Let's continue to talk about apples. In our garden these apples are the next batch to mature and I simply call them Apple-pie apples, since that's what they do best. You can probably find them in different colors; but our varieties are yellow-red and slightly larger than our other apples, more oval than round in their shape.
These apples are perfect in food and baked dishes. They always retain their shape, meaning that even when they are soft; your apple pie has nice wedges. If you microwave a wedge it will hold its shape, regardless for how long you cook it. I don't know any other apples that does that, so they are easy to recognize.
If you puree these apples you get a grainy puree that feels like eating sand. These apples are very dry and the meat is firm, you can even chop and fry them without any problems.
I use these apples for pies, in casseroles and I also dry them.
The easiest way to dry apples, if you don’t have a hydrator, is to remove the center, slice them thinly and hang them on a string. It’s difficult to dry apples in the oven, since they becomes more baked than dried. Store them in an airtight container and they will last all winter.
My grandma used to call them Compote-apples or jam-apples
If you want a quick treat or something nice on a Sunday morning. Chop some apples in quarter inch pieces. Fry them with butter, add some sugar and cinnamon. While still hot spread them over toast and enjoy to a nice cup of coffee.
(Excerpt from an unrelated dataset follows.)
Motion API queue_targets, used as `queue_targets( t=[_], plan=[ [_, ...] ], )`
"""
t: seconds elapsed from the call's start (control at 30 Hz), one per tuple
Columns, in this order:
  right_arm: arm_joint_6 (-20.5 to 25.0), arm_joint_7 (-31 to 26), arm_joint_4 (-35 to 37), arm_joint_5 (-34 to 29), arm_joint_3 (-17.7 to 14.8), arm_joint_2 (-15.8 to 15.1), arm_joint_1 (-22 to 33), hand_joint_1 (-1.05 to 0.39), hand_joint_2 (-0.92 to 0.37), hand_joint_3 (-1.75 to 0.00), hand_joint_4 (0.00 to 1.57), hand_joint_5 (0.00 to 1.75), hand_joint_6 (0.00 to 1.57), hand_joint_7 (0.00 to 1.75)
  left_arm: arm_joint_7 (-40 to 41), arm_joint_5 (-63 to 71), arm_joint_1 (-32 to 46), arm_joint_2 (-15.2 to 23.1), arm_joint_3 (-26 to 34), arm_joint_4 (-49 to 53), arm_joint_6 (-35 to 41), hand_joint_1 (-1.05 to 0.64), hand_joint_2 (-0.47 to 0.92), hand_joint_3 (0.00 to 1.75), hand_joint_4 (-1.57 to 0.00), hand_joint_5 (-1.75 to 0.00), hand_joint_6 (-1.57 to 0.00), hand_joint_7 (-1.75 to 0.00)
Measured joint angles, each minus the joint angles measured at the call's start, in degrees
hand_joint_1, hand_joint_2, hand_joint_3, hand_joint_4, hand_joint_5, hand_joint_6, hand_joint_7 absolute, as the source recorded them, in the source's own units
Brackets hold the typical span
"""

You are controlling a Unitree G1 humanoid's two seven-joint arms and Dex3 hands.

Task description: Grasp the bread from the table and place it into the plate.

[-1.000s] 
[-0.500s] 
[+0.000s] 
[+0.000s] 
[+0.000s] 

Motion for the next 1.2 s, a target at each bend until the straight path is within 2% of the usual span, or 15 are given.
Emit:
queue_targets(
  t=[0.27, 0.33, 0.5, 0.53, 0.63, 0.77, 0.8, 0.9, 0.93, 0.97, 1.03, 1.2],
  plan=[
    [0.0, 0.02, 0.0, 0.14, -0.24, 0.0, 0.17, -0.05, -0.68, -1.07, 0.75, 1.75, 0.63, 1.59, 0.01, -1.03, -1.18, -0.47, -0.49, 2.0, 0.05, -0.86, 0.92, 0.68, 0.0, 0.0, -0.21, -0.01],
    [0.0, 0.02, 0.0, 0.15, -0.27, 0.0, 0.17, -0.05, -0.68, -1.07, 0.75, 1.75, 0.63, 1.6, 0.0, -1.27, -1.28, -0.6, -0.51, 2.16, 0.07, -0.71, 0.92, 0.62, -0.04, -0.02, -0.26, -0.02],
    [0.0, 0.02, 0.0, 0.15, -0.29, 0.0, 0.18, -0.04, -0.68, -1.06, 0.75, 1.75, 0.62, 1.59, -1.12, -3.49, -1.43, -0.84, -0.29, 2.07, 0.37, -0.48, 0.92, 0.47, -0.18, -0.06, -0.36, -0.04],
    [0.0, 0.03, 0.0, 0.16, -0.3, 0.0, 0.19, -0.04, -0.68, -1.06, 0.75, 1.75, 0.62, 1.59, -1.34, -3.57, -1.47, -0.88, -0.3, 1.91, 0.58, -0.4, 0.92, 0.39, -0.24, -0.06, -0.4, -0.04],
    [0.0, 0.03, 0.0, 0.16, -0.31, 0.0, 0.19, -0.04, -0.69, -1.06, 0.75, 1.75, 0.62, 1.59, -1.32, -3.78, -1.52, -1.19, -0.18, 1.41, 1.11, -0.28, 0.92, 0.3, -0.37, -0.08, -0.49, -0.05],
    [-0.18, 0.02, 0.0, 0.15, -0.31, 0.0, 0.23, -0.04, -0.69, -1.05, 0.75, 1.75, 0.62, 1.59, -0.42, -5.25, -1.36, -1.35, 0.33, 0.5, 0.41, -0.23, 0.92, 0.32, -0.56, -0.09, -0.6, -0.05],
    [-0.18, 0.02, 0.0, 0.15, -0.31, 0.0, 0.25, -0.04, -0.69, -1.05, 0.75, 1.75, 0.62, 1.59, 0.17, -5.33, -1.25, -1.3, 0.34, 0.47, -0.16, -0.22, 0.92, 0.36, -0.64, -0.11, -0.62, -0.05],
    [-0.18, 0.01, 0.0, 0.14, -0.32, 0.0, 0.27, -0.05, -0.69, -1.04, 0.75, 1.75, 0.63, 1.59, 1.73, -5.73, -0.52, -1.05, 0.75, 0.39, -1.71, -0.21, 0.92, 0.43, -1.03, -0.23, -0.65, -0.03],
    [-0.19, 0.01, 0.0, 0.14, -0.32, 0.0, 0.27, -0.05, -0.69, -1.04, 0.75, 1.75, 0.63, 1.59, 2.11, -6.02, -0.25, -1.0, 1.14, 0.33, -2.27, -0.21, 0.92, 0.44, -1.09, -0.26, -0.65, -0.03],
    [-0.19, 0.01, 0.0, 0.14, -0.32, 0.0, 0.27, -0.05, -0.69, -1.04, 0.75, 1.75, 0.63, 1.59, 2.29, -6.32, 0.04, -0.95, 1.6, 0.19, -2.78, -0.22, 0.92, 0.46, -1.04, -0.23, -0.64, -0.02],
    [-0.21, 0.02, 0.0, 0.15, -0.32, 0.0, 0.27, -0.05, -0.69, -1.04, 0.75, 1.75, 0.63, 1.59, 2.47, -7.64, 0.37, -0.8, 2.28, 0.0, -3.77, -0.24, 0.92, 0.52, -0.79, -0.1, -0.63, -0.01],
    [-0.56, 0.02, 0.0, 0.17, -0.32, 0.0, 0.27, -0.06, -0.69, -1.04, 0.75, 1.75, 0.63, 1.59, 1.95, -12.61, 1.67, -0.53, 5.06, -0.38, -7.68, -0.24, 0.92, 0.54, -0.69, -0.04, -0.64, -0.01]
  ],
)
Works as well on a Friday evening over ice-cream.
That brings us to another apple, the next batch that matures in our garden. My grandma used to call them Compote-apples or jam-apples.
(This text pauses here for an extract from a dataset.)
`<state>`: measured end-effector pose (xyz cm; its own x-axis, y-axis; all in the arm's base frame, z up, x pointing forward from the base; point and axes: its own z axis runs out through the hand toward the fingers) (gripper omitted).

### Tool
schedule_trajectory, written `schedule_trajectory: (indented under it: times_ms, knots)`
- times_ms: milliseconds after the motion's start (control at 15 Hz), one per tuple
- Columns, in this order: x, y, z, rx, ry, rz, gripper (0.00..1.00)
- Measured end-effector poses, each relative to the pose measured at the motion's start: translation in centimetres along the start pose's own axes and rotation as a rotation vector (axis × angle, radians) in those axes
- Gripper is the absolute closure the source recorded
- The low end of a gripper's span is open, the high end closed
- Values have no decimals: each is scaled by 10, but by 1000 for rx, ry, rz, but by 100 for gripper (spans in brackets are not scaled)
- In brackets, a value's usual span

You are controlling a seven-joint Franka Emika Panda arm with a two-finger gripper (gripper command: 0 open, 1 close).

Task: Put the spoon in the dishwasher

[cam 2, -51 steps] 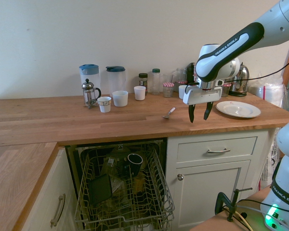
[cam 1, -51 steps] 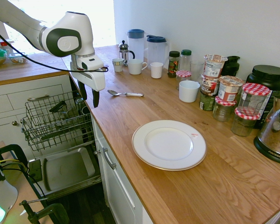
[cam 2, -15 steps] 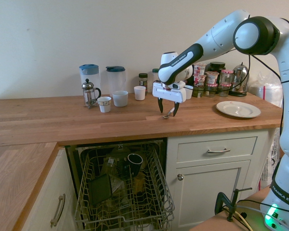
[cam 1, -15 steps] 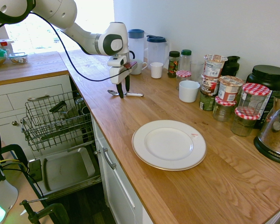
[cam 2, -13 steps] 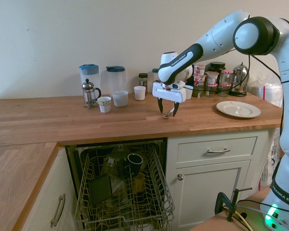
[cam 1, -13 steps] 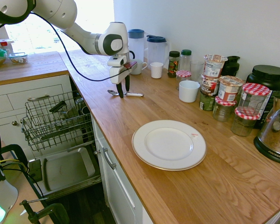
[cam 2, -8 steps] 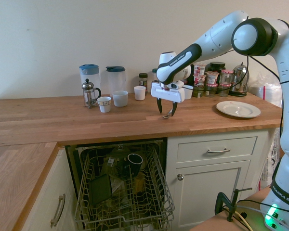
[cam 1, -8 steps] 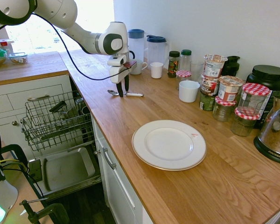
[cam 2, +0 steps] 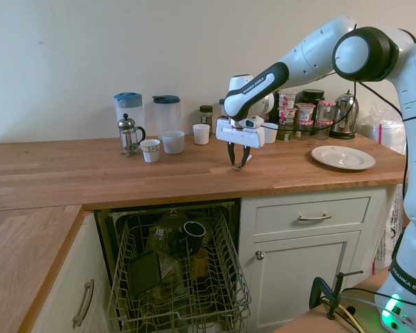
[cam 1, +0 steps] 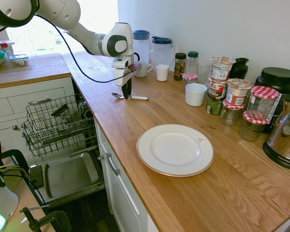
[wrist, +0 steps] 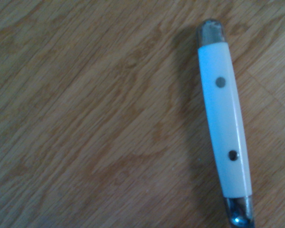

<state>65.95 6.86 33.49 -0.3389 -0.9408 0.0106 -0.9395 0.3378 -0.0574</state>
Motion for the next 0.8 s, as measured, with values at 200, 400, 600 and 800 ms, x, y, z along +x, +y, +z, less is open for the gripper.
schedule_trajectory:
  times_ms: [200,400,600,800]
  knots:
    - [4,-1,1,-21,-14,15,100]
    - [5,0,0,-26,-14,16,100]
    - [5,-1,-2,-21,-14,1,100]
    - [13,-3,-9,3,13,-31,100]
These are the most beautiful of our apples, with strong colors and a classic apple shape. Compote-apples are moist and delicious to eat; though they have a very thick skin so you have to peal them. These apples are common in stores during the autumn. It's a sturdy little apple that is easy to handle.
If you microwave a wedge until it’s soft, parts of it will be mushy and other parts will remain as soft chunks. That’s what so special with this apple and it makes the best jam ever with a beautiful golden color.
If you puree or strain them, they will get grainy. The trick is to peal them, cut them in ¾ inch pieces and boil them until they are soft. The result is a gelatinous jam with small apple pieces in it, hence compote. I use 2 cups of water to one gallon cut apples. It takes 20-30 minutes to boil them on low heat, just stir occasionally so they don’t burn. If the apples are to dry, add some more water. When it’s boiled; add sugar. I use 2-4 cups for a gallon of apples, depending on how sweet they are. We like our jam to be a little on the sour side so you might want to use more sugar. Fill the jar while the jam I still hot, fasten the lid and turn them upside down and let them cool.
This is our favorite jam and it’s so versatile. I use it as a premade pie filling and as a pudding. It’s delicious on pancakes instead of syrup.
The jam is also perfect as a pre-cooked stewed fruit; when I was a kid I ate stewed fruit with milk as a breakfast treat, my mother still eats it almost every day as her favorite lunch. Take a jar of jam, add half a jar of water and 2-3 tablespoons of corn flour. Boil it on low heat until it thickens, set a side and let it cool down.
Stewed fruit is a sometimes forgotten treat and a perfect pudding, if you want it more festive add some vanilla and cinnamon to it. And by the way, it’s great with ice-cream if you don't like milk.
Unlike other thick skinned apples, Compote-apples can’t be stored. During the first year with the orchard, I still lived with the belief that all thick skinned apples can be stored over winter. The mess was a fact later that autumn, when we had a slight catastrophe in the basement. Fermented, rotten apples that spread an uncomfortable odor over the entire house, the weather didn't permit any outdoor cleaning so there was nothing else to do than head for the bathtub. Now days I have a better understanding of what I can, and can not, store.
Compote-apples becomes rubbery if you dry them, so I don't recommend that. Since they have thick skin, you can handle them without spoiling them and it doesn’t matter if they fall of the tree, they won't spoil.